- **THE PROBLEM**:
Review the material and extract every line in which the word "Output" occurs.

§ §

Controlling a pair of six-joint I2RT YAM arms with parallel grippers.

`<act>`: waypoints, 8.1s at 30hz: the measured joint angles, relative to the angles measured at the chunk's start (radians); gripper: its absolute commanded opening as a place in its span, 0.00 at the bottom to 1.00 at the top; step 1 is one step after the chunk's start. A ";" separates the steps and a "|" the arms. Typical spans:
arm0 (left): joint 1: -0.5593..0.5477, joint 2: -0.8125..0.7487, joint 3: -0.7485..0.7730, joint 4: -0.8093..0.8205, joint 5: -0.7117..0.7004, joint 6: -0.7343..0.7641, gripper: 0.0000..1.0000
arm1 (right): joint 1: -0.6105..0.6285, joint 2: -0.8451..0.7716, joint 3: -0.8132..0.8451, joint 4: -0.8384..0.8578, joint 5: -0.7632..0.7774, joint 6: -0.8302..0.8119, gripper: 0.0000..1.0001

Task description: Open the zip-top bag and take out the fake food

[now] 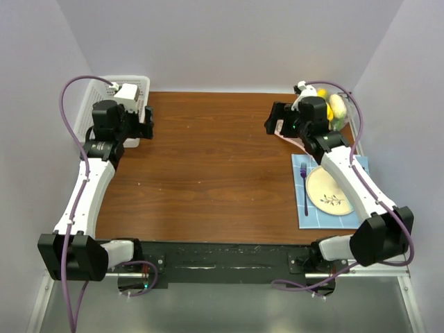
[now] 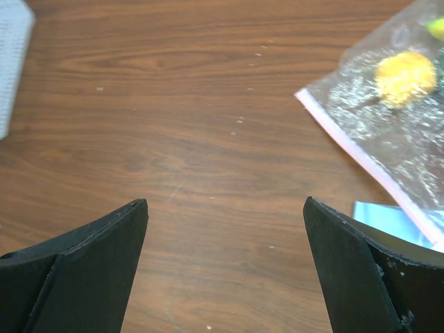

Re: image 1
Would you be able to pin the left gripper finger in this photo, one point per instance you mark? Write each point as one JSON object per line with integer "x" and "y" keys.
{"x": 148, "y": 114}
{"x": 148, "y": 131}

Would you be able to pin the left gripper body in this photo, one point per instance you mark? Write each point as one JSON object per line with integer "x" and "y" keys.
{"x": 130, "y": 125}

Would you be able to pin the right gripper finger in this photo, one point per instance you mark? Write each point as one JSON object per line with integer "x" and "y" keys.
{"x": 270, "y": 125}
{"x": 278, "y": 110}

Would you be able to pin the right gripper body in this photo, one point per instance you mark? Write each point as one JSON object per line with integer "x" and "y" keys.
{"x": 292, "y": 123}

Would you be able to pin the white perforated plastic basket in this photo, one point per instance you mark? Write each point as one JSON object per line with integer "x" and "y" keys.
{"x": 97, "y": 91}

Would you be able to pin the clear zip top bag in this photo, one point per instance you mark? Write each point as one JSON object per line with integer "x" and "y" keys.
{"x": 313, "y": 121}

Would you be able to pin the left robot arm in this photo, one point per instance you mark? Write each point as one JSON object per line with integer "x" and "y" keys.
{"x": 71, "y": 251}

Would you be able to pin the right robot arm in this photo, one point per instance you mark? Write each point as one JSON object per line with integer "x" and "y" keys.
{"x": 385, "y": 229}

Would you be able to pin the yellow fake lemon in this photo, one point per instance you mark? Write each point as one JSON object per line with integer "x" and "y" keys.
{"x": 322, "y": 93}

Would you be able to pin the fake corn cob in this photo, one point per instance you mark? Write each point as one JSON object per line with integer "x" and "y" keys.
{"x": 338, "y": 106}

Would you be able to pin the purple plastic fork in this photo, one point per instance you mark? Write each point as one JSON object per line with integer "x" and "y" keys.
{"x": 303, "y": 175}

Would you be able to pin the cream plate with leaf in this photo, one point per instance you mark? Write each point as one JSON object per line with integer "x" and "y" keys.
{"x": 324, "y": 192}

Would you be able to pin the blue checked cloth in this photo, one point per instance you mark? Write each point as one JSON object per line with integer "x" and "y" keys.
{"x": 316, "y": 219}

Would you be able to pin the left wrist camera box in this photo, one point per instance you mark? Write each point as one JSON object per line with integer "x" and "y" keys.
{"x": 128, "y": 96}

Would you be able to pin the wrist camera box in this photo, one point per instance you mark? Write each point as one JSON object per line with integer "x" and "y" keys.
{"x": 128, "y": 96}
{"x": 303, "y": 90}

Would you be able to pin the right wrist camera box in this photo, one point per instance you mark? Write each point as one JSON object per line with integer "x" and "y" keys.
{"x": 303, "y": 90}

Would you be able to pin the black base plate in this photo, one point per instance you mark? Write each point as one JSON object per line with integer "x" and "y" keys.
{"x": 224, "y": 263}

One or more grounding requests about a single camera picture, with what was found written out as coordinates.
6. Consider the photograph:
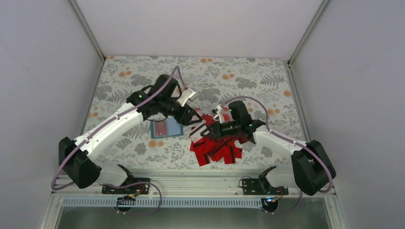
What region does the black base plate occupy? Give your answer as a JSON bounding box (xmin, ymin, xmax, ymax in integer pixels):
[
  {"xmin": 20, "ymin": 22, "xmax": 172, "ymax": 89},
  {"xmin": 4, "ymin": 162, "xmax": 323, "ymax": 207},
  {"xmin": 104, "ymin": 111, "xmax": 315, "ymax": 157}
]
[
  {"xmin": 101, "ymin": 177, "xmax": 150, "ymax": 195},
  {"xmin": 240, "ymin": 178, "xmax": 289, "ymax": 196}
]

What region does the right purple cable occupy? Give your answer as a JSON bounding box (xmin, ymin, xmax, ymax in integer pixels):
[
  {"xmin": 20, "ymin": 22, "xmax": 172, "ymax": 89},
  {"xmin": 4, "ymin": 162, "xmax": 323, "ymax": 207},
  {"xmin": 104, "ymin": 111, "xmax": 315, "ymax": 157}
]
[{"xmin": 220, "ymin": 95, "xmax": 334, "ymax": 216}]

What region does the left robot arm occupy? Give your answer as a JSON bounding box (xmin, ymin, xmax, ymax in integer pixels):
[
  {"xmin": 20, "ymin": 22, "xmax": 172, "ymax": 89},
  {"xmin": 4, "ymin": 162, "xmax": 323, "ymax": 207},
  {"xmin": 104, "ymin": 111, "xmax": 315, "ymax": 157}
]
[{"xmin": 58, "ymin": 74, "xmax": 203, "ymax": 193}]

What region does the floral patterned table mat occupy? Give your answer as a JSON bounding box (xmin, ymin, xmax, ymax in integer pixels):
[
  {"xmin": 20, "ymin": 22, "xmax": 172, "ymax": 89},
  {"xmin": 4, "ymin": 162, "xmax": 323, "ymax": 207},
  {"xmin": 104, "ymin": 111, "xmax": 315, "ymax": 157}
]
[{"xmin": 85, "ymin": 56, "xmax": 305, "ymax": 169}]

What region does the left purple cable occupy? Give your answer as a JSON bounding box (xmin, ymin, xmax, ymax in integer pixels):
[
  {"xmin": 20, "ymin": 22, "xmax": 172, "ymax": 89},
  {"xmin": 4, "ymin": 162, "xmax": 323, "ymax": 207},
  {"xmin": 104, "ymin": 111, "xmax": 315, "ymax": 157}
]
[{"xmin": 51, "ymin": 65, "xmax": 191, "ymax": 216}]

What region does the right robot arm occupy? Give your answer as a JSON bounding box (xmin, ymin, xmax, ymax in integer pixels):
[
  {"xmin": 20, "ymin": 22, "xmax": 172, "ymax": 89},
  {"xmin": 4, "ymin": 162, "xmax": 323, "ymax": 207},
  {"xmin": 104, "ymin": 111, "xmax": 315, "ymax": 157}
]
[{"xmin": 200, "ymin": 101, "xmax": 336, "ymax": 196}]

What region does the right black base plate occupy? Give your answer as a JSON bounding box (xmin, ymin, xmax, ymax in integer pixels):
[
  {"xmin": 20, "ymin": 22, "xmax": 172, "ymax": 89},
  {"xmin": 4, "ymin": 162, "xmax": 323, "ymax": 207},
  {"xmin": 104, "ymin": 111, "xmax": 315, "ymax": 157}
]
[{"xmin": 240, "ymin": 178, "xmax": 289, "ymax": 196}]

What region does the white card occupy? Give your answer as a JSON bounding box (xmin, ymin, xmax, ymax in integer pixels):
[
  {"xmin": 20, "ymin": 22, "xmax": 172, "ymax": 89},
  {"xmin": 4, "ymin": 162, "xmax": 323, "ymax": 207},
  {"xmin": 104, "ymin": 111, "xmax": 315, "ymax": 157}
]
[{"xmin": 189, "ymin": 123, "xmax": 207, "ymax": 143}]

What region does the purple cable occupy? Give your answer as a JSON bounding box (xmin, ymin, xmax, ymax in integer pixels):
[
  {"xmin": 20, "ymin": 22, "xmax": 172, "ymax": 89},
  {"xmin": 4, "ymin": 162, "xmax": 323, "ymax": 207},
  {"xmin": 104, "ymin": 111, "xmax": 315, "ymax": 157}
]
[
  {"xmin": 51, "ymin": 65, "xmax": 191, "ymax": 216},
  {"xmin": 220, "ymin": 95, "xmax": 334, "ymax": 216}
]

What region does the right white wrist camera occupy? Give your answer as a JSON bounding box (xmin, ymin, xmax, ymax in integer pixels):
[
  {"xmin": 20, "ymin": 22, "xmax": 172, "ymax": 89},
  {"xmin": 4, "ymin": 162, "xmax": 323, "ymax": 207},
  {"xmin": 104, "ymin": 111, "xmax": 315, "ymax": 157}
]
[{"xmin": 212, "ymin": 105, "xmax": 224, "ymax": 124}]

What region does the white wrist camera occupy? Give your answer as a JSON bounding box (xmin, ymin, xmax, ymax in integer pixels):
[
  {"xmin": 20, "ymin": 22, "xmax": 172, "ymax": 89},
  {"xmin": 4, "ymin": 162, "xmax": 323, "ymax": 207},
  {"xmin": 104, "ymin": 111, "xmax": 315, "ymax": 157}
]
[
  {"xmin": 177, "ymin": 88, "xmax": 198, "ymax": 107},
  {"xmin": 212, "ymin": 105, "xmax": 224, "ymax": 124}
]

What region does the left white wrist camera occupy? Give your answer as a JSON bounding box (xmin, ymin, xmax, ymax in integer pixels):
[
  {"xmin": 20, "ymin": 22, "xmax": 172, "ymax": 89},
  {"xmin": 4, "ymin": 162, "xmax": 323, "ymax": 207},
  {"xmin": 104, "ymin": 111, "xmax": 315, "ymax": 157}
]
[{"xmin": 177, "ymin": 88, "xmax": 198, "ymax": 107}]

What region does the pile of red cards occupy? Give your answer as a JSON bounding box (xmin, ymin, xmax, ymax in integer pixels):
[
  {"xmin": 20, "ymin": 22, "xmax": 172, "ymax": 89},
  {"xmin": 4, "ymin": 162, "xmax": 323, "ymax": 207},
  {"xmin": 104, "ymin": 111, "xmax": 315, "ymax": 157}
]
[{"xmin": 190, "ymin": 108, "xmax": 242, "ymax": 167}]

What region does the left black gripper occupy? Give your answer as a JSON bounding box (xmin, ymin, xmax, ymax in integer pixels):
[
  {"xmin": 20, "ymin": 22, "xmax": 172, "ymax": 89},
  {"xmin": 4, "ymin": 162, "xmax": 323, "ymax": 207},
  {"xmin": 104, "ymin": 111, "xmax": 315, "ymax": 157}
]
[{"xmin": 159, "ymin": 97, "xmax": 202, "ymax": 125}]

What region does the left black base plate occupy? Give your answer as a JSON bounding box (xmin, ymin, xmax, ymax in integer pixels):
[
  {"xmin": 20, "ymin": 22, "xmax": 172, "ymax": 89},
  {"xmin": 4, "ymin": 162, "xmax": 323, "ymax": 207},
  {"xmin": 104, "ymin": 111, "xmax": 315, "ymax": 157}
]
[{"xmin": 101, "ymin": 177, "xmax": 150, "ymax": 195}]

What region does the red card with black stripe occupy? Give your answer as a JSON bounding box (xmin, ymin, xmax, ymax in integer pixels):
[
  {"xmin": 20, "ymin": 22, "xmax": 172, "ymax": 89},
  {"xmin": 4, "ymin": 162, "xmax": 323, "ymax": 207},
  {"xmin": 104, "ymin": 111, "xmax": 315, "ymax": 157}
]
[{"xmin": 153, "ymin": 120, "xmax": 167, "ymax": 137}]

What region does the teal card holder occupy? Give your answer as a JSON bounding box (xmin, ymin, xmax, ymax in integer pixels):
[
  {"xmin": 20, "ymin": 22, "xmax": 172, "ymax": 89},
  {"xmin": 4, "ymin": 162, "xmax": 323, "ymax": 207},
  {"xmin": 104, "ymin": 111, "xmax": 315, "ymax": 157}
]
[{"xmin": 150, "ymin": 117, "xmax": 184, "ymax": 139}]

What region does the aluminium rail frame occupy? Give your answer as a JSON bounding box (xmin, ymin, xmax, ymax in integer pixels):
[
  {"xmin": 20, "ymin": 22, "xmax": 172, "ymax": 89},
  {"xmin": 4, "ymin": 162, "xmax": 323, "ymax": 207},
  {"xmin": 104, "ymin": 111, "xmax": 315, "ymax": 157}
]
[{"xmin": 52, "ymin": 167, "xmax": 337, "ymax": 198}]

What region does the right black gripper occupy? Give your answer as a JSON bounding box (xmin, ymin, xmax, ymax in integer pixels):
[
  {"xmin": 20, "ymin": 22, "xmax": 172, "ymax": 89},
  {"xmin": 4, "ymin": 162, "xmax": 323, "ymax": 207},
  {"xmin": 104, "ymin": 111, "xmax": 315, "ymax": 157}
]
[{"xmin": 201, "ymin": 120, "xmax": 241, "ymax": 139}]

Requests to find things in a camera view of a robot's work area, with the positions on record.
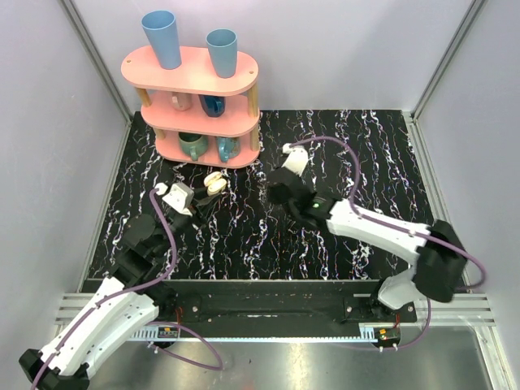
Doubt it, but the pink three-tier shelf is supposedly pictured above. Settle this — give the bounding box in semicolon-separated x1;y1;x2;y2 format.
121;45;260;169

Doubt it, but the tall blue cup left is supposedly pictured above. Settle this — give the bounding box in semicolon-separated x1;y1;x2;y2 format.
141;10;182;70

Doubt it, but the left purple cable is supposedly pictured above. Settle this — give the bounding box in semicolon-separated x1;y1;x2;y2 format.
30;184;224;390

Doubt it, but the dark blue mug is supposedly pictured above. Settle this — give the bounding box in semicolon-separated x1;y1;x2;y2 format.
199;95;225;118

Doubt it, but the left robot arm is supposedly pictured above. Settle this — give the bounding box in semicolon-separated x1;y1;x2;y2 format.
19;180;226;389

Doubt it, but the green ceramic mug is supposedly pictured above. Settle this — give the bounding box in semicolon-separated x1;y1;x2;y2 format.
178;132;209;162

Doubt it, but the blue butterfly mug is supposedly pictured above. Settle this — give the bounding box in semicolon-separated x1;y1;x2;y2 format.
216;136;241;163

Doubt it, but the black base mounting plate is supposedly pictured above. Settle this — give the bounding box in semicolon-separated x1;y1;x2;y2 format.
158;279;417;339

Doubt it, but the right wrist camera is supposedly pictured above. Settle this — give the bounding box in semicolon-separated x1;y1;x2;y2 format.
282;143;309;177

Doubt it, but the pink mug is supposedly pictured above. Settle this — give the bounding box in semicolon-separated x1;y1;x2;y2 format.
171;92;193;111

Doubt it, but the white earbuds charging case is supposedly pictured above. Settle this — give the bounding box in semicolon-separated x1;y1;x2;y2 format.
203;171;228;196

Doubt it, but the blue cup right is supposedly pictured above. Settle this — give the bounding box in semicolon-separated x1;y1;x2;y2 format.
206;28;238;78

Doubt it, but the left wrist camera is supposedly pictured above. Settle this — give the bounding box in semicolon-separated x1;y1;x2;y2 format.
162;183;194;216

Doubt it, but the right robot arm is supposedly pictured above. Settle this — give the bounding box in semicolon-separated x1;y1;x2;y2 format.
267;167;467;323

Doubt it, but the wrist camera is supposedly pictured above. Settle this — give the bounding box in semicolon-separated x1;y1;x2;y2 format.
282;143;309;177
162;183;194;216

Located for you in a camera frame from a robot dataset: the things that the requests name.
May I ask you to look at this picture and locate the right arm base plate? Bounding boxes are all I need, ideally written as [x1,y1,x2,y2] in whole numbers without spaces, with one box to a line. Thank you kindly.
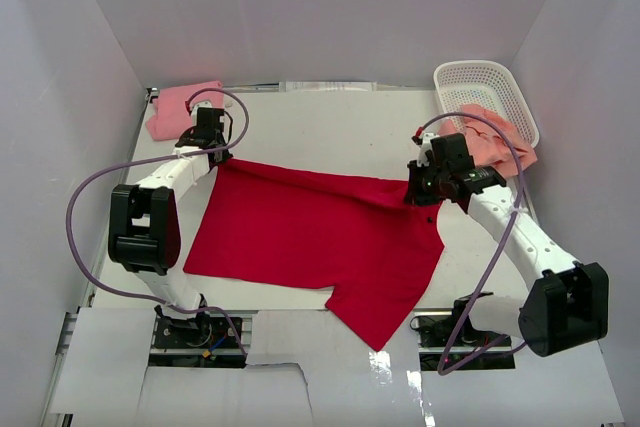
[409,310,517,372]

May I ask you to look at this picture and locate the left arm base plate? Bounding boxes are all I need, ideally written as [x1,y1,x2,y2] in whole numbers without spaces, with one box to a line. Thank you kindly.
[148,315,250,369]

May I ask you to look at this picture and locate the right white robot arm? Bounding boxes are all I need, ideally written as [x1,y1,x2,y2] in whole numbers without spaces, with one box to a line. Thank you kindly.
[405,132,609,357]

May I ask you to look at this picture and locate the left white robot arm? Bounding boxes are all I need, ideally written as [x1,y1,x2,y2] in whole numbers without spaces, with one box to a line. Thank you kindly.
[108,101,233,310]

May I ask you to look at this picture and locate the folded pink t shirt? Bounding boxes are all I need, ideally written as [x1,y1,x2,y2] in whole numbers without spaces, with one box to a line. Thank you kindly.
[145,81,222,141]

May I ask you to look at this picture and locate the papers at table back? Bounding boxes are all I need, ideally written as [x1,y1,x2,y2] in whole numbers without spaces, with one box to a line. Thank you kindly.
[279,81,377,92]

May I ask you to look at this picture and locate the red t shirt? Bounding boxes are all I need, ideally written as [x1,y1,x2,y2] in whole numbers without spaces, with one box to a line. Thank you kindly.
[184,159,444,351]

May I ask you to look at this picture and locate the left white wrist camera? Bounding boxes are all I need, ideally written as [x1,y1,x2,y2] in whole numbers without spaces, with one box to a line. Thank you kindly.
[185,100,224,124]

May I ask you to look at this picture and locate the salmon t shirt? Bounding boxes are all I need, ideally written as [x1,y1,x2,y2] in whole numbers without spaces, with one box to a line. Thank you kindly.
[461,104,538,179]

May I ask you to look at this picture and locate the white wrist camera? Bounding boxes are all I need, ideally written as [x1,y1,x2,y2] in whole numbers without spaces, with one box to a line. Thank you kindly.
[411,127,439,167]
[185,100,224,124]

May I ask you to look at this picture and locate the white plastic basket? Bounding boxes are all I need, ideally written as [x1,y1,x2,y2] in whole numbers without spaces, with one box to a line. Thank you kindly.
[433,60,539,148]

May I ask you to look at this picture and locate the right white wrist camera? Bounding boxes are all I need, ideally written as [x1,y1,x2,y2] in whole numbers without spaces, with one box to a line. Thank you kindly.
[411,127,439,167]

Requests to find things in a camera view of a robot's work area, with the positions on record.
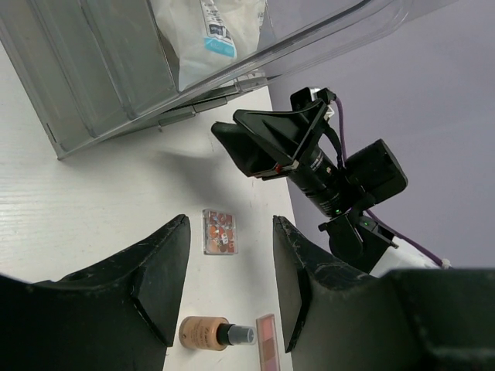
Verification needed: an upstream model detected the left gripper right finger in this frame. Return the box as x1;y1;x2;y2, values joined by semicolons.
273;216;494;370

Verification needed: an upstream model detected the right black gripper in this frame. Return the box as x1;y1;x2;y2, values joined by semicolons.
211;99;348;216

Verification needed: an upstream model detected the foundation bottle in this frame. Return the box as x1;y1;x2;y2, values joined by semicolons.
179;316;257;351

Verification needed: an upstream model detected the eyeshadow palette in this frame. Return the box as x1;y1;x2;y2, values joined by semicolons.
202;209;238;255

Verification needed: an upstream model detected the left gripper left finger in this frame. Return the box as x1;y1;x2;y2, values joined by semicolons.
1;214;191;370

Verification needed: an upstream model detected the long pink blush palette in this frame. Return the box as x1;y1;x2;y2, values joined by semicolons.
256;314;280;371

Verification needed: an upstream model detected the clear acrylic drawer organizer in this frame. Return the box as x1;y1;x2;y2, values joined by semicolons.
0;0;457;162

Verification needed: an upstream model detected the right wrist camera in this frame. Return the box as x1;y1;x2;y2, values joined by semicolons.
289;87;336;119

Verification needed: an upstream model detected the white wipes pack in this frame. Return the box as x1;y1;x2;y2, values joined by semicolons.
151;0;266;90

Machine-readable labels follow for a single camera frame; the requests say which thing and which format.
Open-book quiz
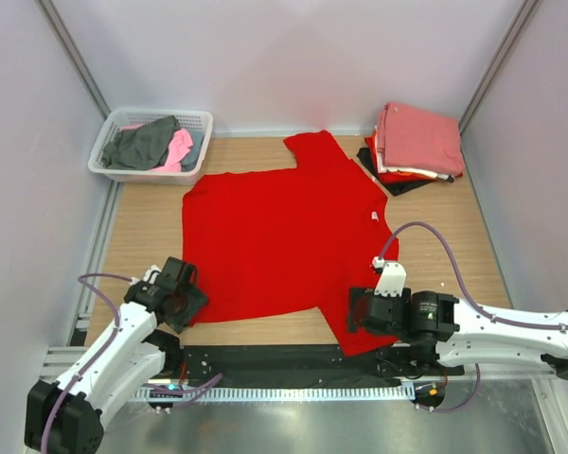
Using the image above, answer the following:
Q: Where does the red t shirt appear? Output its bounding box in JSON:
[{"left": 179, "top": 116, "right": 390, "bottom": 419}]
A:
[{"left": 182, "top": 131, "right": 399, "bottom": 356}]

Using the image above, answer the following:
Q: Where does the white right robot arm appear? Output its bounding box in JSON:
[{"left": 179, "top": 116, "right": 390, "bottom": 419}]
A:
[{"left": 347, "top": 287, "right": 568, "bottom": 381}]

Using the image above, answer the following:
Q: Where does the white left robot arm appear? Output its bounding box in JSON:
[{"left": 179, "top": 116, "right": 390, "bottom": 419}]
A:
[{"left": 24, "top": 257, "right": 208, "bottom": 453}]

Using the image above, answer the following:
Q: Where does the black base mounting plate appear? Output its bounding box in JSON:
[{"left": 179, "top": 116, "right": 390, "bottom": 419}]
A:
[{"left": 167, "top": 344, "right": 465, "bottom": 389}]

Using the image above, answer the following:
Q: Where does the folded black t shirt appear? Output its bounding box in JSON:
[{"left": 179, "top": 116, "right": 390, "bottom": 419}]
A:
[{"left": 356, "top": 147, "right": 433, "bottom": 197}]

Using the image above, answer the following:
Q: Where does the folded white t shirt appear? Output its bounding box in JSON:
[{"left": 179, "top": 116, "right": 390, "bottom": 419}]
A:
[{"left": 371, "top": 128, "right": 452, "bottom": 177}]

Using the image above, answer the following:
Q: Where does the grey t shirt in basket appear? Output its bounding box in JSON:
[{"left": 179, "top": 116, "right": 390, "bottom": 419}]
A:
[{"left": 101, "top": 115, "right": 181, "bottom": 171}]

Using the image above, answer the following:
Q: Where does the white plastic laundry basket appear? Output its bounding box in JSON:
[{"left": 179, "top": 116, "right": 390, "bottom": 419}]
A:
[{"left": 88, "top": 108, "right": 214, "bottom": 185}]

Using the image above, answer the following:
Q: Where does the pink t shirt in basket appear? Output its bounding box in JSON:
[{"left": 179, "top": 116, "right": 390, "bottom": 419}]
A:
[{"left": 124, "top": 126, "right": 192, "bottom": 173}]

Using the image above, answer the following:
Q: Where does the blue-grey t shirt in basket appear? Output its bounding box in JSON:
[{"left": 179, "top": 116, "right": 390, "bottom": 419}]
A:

§ §

- **WRITTEN RESPONSE**:
Q: Where does the red t shirt appear? Output its bounding box in JSON:
Q: Where does the white right robot arm appear? Output its bounding box in JSON:
Q: Where does the white left robot arm appear? Output its bounding box in JSON:
Q: Where does the black base mounting plate appear? Output its bounding box in JSON:
Q: Where does the folded black t shirt appear? Output its bounding box in JSON:
Q: Where does the folded white t shirt appear? Output its bounding box in JSON:
Q: Where does the grey t shirt in basket appear? Output its bounding box in JSON:
Q: Where does the white plastic laundry basket appear? Output its bounding box in JSON:
Q: Where does the pink t shirt in basket appear? Output its bounding box in JSON:
Q: Where does the blue-grey t shirt in basket appear? Output its bounding box in JSON:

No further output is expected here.